__Description of the task__. Exact repetition of a range: find the line containing "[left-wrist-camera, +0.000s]" and the line containing "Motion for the" in the material below, then repeat both and all lines between them, leaving pictures out.

__Collected data__.
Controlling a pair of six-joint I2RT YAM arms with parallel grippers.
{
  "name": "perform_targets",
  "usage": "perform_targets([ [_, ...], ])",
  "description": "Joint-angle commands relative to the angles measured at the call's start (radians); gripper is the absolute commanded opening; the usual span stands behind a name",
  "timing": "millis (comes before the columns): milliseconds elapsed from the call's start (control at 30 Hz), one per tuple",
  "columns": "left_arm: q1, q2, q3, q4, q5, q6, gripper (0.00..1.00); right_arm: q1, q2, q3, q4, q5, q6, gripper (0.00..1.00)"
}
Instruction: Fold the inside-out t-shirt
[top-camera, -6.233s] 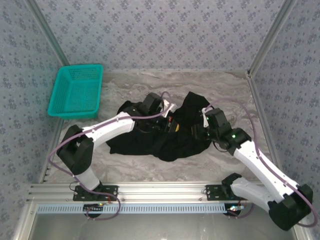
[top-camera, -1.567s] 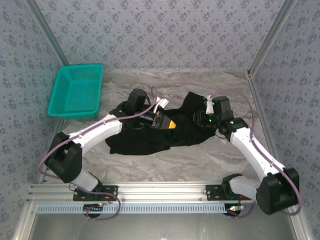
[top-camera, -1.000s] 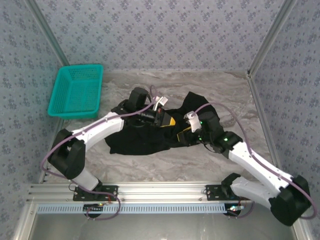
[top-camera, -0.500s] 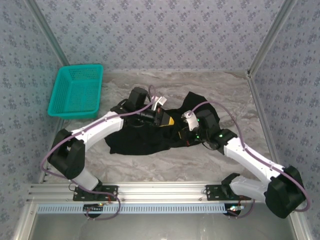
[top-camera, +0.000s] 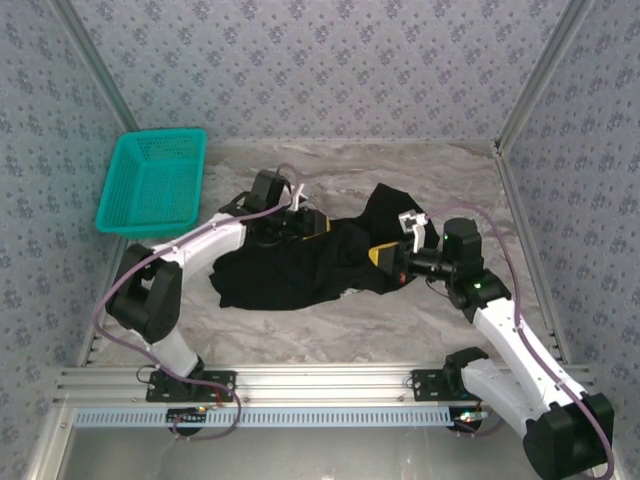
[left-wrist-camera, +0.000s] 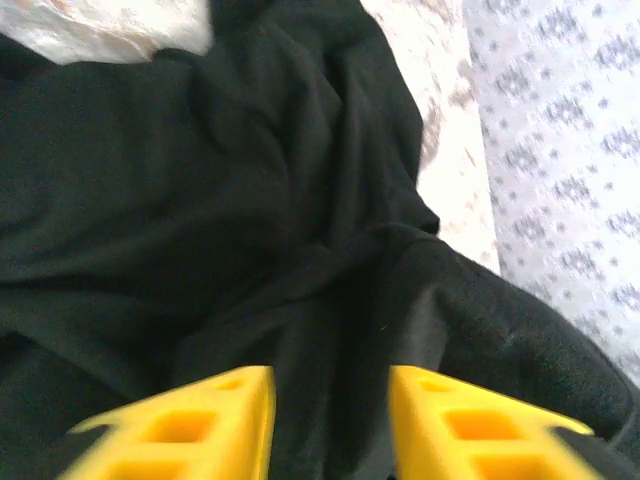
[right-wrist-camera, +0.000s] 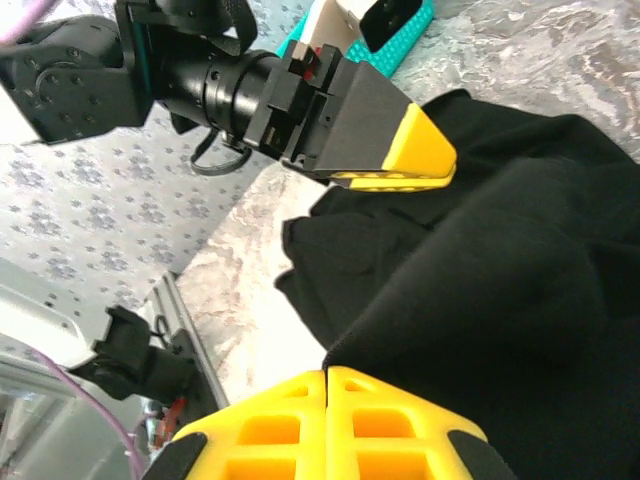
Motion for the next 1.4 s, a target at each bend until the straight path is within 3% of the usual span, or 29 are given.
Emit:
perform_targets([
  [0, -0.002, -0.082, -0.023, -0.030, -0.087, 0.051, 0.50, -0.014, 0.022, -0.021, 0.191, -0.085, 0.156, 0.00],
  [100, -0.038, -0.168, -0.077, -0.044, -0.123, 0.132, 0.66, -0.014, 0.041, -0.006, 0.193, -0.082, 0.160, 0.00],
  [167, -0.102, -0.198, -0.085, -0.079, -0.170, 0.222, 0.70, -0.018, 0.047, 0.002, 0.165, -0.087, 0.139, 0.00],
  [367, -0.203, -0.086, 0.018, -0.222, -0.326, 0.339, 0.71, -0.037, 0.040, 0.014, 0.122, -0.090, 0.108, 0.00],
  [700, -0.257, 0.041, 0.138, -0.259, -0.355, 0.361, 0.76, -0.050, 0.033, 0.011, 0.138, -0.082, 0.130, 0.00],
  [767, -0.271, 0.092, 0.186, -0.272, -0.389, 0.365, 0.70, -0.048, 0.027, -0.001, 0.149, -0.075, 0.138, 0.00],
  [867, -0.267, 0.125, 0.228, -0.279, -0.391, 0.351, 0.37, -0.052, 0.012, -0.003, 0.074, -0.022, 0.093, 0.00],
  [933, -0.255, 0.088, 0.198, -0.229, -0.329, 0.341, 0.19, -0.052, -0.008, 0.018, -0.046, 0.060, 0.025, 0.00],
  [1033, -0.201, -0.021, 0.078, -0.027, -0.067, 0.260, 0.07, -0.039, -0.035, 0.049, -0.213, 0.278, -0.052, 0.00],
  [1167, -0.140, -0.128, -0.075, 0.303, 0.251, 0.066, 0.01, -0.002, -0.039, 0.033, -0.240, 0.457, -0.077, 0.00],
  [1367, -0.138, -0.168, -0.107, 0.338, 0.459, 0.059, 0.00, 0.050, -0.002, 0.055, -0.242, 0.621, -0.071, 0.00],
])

__Task result__.
[left-wrist-camera, +0.000s] 
[right-wrist-camera, +0.000s] 
Motion for the next 1.4 s, a target at each bend until the straight path is within 3% of the usual span, or 29 are given.

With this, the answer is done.